Aqui mostramos a análise de organelas, como o aparelho golgi e o ânticulo endoplasmático, que apresentam distribuição central e periférica, respectivamente. Além disso, podemos calcular a área de disseminação das células B após diferentes pontos de tempo de ativação. Para isso, rotulamos actin para ser capaz de definir o limite de célula no plano XY.
No gráfico, você pode observar o aumento na área celular após 30 e 60 minutos de ativação. A distribuição de uma organela também pode ser calculada no plano XZ, respectivamente, para a interface sináptica. O gráfico representa a distribuição de actin em z-plane, onde os dois primeiros planos correspondem à interface sináptica.
Podemos observar que a actina se torna enriquecida nesta área após a ativação. Além da análise de imagens, a abordagem bioquímica também pode ser usada para estudar a mudança na composição centralosome após a ativação celular B. Mostramos aqui uma mancha ocidental representativa de fração de centro-contendo destacada pelo retângulo bege.

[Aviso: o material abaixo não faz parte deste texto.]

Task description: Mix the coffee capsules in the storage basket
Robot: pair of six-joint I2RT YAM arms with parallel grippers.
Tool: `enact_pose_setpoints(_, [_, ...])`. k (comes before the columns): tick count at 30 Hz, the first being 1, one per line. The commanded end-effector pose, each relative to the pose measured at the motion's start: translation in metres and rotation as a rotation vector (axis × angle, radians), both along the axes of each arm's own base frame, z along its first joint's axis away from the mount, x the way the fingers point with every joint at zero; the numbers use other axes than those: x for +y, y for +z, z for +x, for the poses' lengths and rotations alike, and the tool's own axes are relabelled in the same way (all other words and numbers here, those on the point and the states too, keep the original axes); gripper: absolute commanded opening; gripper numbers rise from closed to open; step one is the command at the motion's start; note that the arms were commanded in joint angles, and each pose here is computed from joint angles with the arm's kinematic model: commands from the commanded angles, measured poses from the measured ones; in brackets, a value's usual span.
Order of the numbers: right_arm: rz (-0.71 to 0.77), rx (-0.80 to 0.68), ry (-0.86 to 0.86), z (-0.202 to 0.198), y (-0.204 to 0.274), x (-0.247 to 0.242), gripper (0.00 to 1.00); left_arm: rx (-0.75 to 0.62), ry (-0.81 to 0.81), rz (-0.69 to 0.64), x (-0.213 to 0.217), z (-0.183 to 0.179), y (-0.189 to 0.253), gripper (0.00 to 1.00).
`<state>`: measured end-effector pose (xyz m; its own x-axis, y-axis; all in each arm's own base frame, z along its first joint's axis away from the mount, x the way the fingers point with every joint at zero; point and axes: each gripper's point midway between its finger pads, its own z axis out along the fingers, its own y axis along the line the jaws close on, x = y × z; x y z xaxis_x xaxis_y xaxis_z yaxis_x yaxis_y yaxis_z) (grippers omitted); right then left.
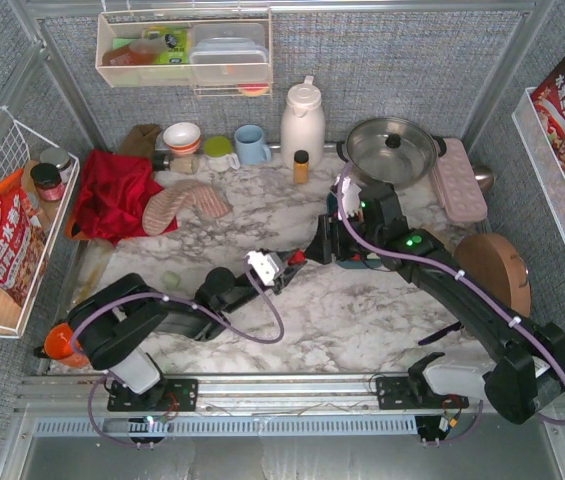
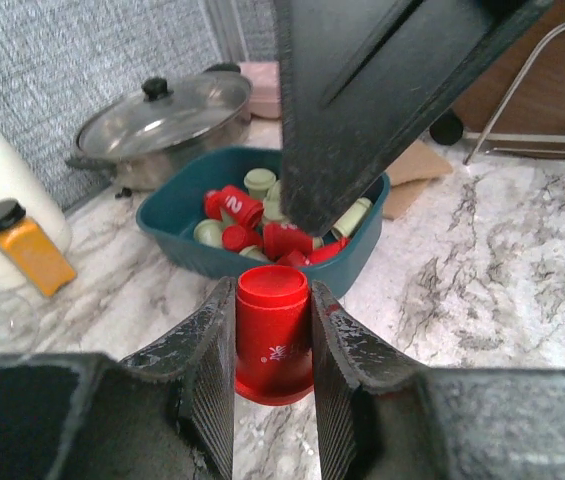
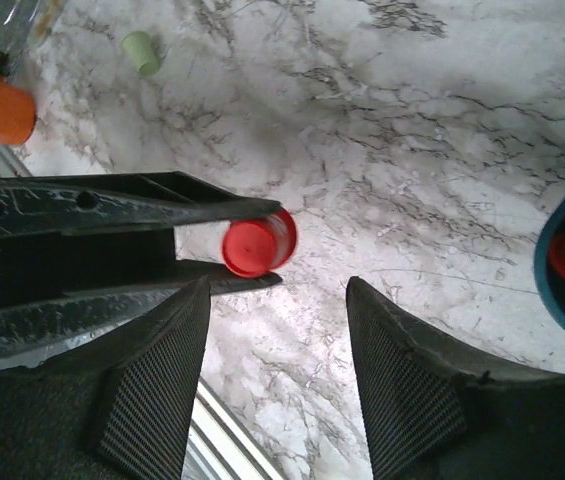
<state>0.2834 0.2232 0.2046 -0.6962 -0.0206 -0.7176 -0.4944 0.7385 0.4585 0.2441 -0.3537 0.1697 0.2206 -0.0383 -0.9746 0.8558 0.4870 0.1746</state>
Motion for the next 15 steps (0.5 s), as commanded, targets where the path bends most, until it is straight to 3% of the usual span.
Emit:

Frações centrais foram isoladas em um gradiente de sacarose descontínua e detectadas pelo nivelamento gama-tubulina. A mancha ocidental abaixo mostra actin e Arp2 em frações centrais de células B descansando, que se esgotam após a ativação. Linfócitos B sofrem alterações dinâmicas na interface da membrana, a fim de formar uma sinapse imunológica funcional.
Esse processo pode ser estudado por meio de técnicas de imagem e bioquímicas descritas aqui neste vídeo. Acreditamos que esta análise pode fornecer informações de valor sobre os mecanismos moleculares envolvidos sobre como as células B podem ser ativadas eficientemente.